_ASSIGNMENT_
Wherever the word "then" shows up in the data, report the line it sits in.

_Dataset entries_
↓↓↓
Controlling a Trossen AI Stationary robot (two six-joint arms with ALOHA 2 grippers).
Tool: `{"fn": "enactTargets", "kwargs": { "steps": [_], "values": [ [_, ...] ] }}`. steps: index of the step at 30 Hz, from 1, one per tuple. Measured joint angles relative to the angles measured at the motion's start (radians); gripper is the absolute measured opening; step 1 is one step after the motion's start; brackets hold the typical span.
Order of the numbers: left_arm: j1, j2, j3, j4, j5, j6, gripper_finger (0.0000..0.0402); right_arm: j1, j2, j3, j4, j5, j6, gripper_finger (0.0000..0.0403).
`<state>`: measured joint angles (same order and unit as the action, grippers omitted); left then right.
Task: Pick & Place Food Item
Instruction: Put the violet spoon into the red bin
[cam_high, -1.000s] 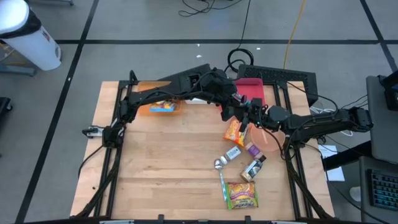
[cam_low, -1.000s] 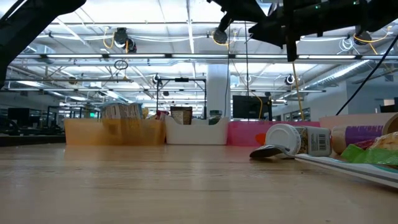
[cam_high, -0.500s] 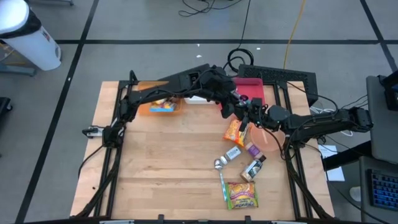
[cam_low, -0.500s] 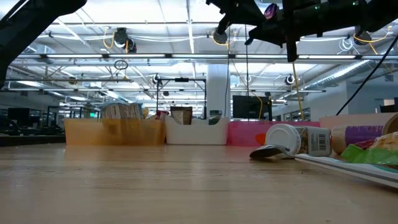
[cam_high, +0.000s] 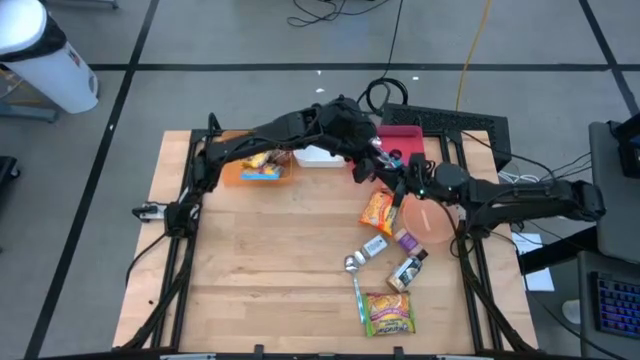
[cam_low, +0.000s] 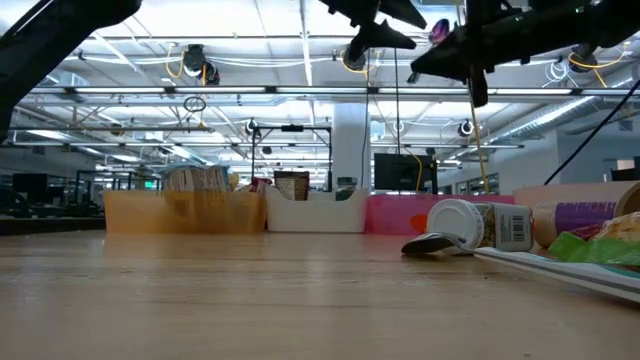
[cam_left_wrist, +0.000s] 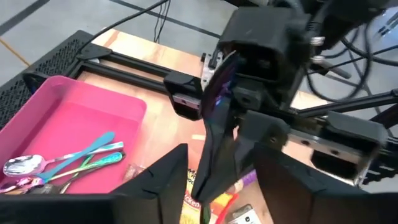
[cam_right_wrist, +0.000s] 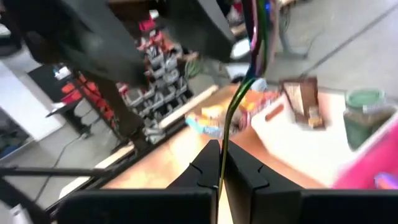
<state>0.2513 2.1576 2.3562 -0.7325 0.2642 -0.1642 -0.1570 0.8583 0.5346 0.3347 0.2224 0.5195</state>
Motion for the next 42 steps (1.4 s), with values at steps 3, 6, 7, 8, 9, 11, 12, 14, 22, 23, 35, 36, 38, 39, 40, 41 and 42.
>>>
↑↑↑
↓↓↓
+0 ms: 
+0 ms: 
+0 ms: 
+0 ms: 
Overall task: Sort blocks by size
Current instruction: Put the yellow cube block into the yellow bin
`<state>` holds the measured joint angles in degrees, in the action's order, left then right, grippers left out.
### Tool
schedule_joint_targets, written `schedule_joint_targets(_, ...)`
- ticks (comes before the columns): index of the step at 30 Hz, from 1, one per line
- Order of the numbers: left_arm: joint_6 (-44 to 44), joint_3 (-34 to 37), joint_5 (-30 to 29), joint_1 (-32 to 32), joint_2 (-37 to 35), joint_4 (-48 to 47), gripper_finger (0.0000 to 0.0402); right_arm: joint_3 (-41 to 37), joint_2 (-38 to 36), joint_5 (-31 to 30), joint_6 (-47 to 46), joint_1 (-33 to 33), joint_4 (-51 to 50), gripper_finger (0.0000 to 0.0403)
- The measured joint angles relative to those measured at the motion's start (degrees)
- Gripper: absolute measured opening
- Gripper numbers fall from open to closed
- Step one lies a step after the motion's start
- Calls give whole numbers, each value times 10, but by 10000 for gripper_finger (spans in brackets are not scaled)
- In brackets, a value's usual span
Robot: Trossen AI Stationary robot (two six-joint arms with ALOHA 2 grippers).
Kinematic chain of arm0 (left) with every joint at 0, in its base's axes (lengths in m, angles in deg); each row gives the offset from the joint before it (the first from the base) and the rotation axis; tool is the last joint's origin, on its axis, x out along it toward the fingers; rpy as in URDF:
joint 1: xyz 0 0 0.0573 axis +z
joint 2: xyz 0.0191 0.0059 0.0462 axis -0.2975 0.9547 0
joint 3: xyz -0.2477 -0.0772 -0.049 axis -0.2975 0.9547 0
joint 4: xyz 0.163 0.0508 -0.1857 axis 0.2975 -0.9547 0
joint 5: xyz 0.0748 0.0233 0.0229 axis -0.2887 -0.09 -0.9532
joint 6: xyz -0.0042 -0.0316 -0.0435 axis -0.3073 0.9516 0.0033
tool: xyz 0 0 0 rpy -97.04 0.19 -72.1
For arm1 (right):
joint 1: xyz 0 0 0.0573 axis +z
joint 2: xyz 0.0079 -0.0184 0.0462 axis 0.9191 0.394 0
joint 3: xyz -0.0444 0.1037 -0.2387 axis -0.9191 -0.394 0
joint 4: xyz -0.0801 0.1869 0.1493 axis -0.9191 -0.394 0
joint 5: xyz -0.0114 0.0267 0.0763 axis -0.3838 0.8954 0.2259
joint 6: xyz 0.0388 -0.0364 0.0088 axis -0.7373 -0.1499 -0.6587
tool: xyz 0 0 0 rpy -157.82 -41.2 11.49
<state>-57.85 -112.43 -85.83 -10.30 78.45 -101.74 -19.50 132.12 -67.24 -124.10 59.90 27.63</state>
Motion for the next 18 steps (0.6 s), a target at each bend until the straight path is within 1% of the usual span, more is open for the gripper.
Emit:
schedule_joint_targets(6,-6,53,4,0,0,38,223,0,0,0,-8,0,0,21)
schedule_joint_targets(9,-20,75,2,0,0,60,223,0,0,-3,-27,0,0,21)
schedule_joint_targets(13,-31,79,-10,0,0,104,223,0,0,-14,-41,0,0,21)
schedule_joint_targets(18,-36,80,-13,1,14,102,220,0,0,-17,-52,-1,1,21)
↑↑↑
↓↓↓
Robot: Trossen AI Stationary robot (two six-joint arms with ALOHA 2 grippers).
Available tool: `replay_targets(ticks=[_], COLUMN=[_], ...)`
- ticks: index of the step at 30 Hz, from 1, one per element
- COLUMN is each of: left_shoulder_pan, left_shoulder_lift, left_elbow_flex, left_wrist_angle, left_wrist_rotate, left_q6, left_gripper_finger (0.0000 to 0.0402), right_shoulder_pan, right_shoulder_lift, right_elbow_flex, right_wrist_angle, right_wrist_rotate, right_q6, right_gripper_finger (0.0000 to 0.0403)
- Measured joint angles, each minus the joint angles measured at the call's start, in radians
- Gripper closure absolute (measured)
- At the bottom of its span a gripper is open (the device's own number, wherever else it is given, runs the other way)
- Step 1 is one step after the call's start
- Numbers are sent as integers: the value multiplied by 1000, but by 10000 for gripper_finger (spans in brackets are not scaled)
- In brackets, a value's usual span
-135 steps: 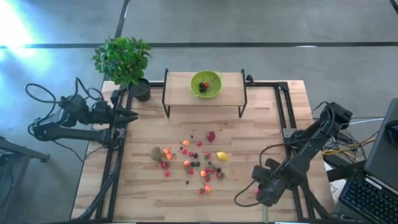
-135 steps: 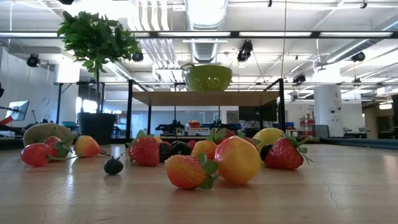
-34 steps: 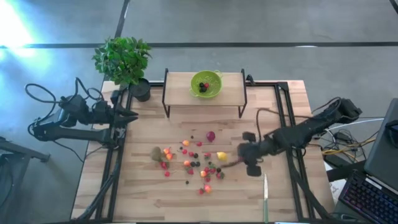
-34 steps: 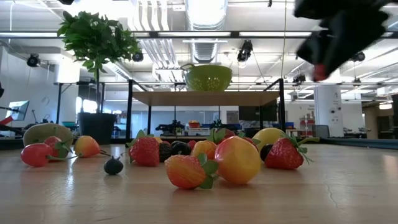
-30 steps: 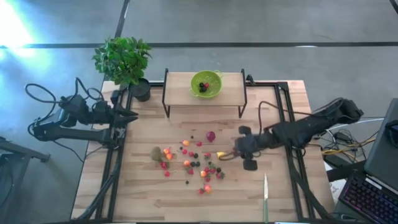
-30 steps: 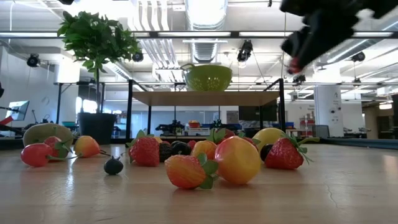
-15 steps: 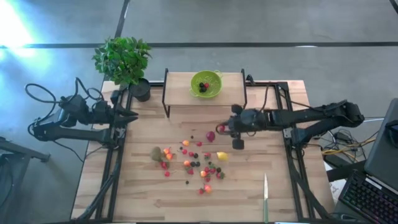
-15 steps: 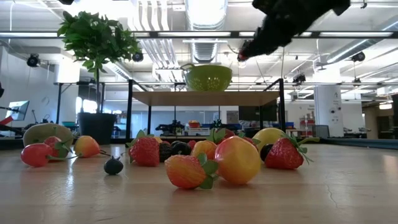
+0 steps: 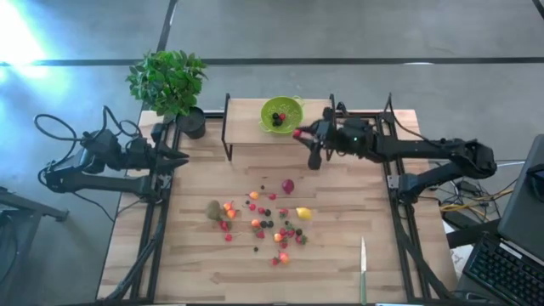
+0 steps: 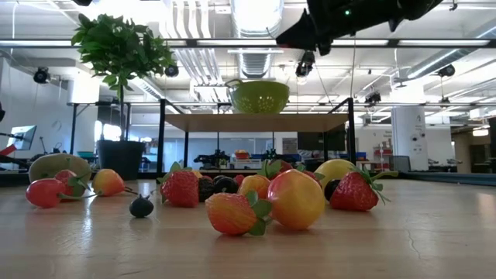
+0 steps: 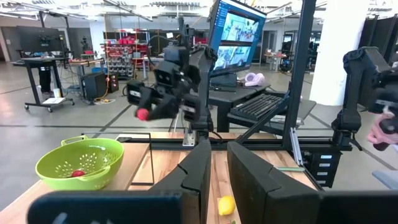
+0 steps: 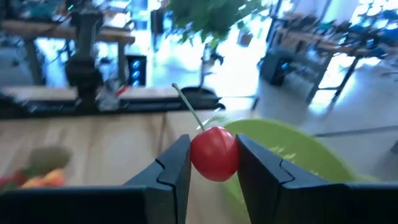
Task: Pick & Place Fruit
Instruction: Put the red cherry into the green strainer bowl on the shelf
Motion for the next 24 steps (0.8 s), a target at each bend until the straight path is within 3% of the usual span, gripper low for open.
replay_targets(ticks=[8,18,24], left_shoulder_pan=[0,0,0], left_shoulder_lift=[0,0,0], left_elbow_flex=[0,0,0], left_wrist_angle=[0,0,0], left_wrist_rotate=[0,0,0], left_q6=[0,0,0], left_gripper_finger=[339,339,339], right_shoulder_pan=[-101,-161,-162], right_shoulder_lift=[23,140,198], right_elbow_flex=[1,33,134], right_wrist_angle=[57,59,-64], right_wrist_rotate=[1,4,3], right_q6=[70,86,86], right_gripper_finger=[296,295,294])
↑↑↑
_TASK OUTPUT_
`<state>`: measured joint angles (same order and unit as the action, grippers omitted); left then right.
`<state>` holds the measured joint angles in degrees, in the action's order, left then right, grippers left out.

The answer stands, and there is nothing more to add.